- [The task]:
Using the listing below, set down each line from the line containing "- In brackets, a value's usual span" through the line containing "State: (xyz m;", both ends included, exactly and with nothing added.

- [Provided data]:
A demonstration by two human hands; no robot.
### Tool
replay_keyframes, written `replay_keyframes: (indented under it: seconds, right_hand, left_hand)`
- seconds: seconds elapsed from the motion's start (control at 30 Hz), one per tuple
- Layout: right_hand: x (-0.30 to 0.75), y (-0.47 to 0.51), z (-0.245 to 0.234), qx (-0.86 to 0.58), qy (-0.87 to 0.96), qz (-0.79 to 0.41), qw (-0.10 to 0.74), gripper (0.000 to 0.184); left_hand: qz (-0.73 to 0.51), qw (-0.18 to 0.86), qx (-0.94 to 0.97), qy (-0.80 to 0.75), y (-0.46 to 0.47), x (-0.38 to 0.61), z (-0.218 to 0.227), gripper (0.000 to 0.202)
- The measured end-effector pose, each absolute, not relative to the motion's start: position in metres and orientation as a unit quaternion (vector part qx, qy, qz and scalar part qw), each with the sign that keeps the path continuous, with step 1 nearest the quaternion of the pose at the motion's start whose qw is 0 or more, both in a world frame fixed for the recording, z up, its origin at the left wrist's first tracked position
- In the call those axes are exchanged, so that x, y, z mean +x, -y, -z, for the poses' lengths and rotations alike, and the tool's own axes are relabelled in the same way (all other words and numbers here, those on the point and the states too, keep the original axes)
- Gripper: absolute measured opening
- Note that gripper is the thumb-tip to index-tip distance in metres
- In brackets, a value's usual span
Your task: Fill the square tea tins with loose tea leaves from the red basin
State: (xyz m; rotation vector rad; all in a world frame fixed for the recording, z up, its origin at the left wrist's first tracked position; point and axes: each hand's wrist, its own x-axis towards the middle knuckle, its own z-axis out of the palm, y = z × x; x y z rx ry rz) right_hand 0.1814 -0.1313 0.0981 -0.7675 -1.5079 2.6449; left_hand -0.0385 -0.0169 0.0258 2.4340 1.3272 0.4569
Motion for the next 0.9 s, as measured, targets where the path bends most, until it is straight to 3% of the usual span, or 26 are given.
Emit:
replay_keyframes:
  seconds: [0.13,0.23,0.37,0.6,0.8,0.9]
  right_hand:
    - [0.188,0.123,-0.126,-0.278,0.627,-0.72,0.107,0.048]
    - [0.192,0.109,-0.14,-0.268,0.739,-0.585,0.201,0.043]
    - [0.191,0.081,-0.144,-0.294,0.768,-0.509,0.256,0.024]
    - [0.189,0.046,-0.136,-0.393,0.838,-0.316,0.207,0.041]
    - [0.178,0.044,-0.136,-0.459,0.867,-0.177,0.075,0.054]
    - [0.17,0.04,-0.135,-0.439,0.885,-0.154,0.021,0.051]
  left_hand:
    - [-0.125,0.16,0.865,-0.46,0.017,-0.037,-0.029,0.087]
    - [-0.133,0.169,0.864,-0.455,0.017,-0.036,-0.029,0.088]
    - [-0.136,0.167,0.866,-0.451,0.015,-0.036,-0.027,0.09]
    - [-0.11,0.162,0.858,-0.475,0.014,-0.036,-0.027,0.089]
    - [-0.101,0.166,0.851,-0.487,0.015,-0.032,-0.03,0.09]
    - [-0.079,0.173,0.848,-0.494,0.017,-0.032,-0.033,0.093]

- [Answer to the exercise]:
- In brackets, a value's usual span
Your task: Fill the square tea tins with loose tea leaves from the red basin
State: (xyz m; rotation vector rad; all in a world frame fixed for the recording, z up, its origin at the left wrist's first tracked position; point and axes: each hand's wrist, its own x-axis towards the middle knuckle, its own z-axis out of the palm, y = z × x; x y z rx ry rz) right_hand 0.1814 -0.1313 0.0981 -0.7675 -1.5079 2.6449; left_hand -0.0385 -0.0169 0.0258 2.4340 1.3272 0.4569

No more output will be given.